• Assignment
Write out the data once more, exactly as it reads.

• Collected data

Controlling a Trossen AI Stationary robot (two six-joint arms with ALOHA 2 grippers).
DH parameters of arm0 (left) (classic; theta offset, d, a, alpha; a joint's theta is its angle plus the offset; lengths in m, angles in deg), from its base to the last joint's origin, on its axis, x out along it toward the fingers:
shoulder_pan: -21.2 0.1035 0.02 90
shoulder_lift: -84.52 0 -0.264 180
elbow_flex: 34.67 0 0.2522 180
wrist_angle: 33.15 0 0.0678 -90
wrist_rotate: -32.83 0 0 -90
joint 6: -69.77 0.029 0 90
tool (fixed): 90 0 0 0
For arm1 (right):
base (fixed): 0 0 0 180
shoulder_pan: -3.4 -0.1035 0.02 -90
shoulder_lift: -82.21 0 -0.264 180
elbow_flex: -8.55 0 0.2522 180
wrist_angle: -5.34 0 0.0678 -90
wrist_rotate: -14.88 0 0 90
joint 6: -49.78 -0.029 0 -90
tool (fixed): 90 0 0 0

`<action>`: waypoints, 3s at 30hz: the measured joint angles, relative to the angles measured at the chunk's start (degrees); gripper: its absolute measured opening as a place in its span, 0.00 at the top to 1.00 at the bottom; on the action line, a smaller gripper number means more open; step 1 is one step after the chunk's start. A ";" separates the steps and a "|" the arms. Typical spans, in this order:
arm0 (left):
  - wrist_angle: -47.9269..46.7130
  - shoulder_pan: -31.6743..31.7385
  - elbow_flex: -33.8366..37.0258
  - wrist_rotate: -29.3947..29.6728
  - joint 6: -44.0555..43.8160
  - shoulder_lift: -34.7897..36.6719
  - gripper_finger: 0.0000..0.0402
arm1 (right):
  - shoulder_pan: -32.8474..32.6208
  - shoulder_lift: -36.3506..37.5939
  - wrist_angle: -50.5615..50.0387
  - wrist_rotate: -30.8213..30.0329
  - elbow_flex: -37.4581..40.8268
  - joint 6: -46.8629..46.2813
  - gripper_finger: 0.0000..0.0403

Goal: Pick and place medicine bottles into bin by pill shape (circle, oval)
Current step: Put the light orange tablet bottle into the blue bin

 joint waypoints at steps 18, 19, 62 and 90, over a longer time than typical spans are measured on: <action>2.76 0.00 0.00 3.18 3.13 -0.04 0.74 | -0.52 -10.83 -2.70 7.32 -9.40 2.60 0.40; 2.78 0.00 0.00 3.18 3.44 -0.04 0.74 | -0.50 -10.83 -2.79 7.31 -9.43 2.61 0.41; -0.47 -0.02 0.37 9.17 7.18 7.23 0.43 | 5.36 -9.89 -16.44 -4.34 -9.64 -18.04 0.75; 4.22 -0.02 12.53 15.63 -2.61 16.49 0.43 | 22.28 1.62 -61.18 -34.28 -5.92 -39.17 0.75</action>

• Task solution
Controlling a Trossen AI Stationary robot (two six-joint arms with ALOHA 2 grippers).
DH parameters of arm0 (left) (classic; theta offset, d, a, alpha; a joint's theta is its angle plus the offset; lengths in m, angles in deg), from its base to the last joint's origin, on its axis, x out along it toward the fingers:
shoulder_pan: -21.2 0.1035 0.02 90
shoulder_lift: -84.52 0 -0.264 180
elbow_flex: 34.67 0 0.2522 180
wrist_angle: 33.15 0 0.0678 -90
wrist_rotate: -32.83 0 0 -90
joint 6: -69.77 0.029 0 90
tool (fixed): 90 0 0 0
For arm1 (right):
base (fixed): 0 0 0 180
shoulder_pan: -3.4 -0.1035 0.02 -90
shoulder_lift: -82.21 0 -0.264 180
elbow_flex: -8.55 0 0.2522 180
wrist_angle: -5.34 0 0.0678 -90
wrist_rotate: -14.88 0 0 90
joint 6: -49.78 -0.029 0 -90
tool (fixed): 90 0 0 0

`<action>`: waypoints, 3s at 30hz: the measured joint angles, relative to the angles measured at the chunk's start (degrees); gripper: its absolute measured opening as a place in its span, 0.00 at the top to 1.00 at the bottom; on the action line, a smaller gripper number means more open; step 1 is one step after the chunk's start. A ";" separates the steps and a "|" the arms. Typical spans, in this order:
arm0 (left):
  - wrist_angle: -47.9269..46.7130
  - shoulder_pan: -31.6743..31.7385
  - elbow_flex: -33.8366..37.0258
  - wrist_rotate: -29.3947..29.6728
  - joint 6: -44.0555..43.8160
  - shoulder_lift: -34.7897..36.6719
  - gripper_finger: 0.0000..0.0402
arm1 (right):
  - shoulder_pan: -32.8474..32.6208
  - shoulder_lift: -36.3506..37.5939
  - wrist_angle: -50.5615..50.0387
  - wrist_rotate: -30.8213..30.0329
  - elbow_flex: -37.4581..40.8268
  - joint 6: -46.8629..46.2813
  - gripper_finger: 0.0000..0.0403

Goal: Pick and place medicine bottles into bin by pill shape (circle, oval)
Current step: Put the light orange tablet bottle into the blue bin

 joint waypoints at steps 18, 19, 62 and 90, over a longer time than typical spans are measured on: <action>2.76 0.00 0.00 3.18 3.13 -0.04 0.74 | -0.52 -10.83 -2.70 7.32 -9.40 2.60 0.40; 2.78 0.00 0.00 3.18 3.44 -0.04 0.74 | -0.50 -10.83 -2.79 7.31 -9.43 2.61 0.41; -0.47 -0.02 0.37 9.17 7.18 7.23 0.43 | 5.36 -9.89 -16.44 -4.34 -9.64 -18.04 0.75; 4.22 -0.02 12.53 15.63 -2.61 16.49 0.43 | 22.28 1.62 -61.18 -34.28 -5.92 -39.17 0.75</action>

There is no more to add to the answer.